■ What the task requires
Every line below from the one containing "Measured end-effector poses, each" through the one containing "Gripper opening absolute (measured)" must be transcribed exactly. Omit all lines outside that stretch.

■ Data below
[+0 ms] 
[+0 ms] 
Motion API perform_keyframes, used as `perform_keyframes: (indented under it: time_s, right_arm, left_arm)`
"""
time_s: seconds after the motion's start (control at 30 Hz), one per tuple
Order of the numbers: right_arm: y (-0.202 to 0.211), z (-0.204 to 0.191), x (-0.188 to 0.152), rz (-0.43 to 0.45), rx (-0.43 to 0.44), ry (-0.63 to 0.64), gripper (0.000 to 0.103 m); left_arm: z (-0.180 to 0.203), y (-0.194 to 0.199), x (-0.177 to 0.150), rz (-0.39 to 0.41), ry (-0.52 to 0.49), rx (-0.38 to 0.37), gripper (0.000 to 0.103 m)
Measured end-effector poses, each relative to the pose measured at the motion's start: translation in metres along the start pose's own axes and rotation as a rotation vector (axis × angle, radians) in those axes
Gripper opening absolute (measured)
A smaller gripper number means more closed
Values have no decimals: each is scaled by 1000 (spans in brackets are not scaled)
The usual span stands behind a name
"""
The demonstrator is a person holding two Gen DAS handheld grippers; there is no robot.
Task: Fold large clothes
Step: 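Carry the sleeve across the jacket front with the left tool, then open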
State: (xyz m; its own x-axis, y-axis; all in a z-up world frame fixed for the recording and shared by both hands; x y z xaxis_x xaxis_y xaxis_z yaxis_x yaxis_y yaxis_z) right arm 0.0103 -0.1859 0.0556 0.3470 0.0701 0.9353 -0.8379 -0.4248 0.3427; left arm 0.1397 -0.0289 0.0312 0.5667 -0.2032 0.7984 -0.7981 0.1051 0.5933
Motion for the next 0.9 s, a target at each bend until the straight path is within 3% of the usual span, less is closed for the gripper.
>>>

■ Solution
Measured end-effector poses, each relative to the pose measured at the motion's start: translation in metres along the start pose's own axes and rotation as a rotation vector (axis × angle, radians) in those axes
Gripper opening absolute (measured)

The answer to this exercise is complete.